Source: “Death, Happiness, and the Calculation of Compensatory Damages” from IZA Discussion Paper No. 3159, November 2007
Generally, men suffer less than women when loved ones die:
Men suffer a significantly smaller blow from deaths than women (with the exception of losing a partner, which seems to have a symmetrical impact on psychological distress on both men and women). This is consistent with some medical evidence that hospitalization rates for mental illness are higher, after child death, among women: Li et al (2005). When a father dies, for example, women here experience on average a worsening of 1.127 GHQ points; men experience a worsening by 0.534 points. The death of a child raises a woman’s psychological distress by 2.169 GHQ points. A man’s is raised by 1.315 points.
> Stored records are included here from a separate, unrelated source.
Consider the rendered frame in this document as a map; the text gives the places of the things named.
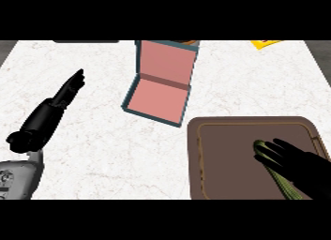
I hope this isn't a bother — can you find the brown round object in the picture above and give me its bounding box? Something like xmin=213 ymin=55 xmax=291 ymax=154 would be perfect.
xmin=170 ymin=39 xmax=199 ymax=46

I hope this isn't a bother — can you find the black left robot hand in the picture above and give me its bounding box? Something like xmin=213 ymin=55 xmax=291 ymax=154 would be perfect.
xmin=4 ymin=68 xmax=86 ymax=155

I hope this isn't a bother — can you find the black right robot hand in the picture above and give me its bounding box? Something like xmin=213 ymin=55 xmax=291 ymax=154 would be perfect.
xmin=253 ymin=138 xmax=331 ymax=201

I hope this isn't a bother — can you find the brown rectangular tray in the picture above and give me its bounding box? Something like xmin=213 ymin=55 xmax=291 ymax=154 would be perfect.
xmin=186 ymin=115 xmax=331 ymax=201

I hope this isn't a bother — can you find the teal box with pink inside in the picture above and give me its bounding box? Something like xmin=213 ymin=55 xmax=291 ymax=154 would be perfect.
xmin=121 ymin=39 xmax=201 ymax=128

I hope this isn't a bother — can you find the green striped squash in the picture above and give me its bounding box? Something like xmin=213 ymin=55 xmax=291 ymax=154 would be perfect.
xmin=253 ymin=140 xmax=304 ymax=201

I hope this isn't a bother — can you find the yellow packet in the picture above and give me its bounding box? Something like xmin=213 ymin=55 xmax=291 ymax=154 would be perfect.
xmin=250 ymin=39 xmax=285 ymax=51

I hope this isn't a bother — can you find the dark grey flat object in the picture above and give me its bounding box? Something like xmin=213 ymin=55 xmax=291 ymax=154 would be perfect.
xmin=52 ymin=39 xmax=121 ymax=44

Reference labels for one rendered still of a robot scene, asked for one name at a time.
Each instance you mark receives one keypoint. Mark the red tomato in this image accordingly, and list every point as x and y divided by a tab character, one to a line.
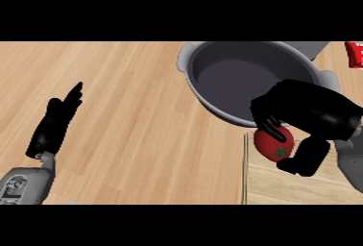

Another passage was quite shocking:
…does bereavement have a long-lasting effect? Table 3 estimates life satisfaction equations as a function of events that happened long before. In particular, the logic of Table 3 is to see whether, controlling for deaths in the immediate period, there is any scarring effect on those who had experienced death prior to wave 7. Mostly such scarring seems to disappear (although some small negative effects can be seen, insignificantly different from zero). There are two exceptions: long-dead friends carry a long-term happiness penalty; a long-dead child carries a small long-term happiness gain. We do not feel qualified to speculate on psychological explanations for these patterns.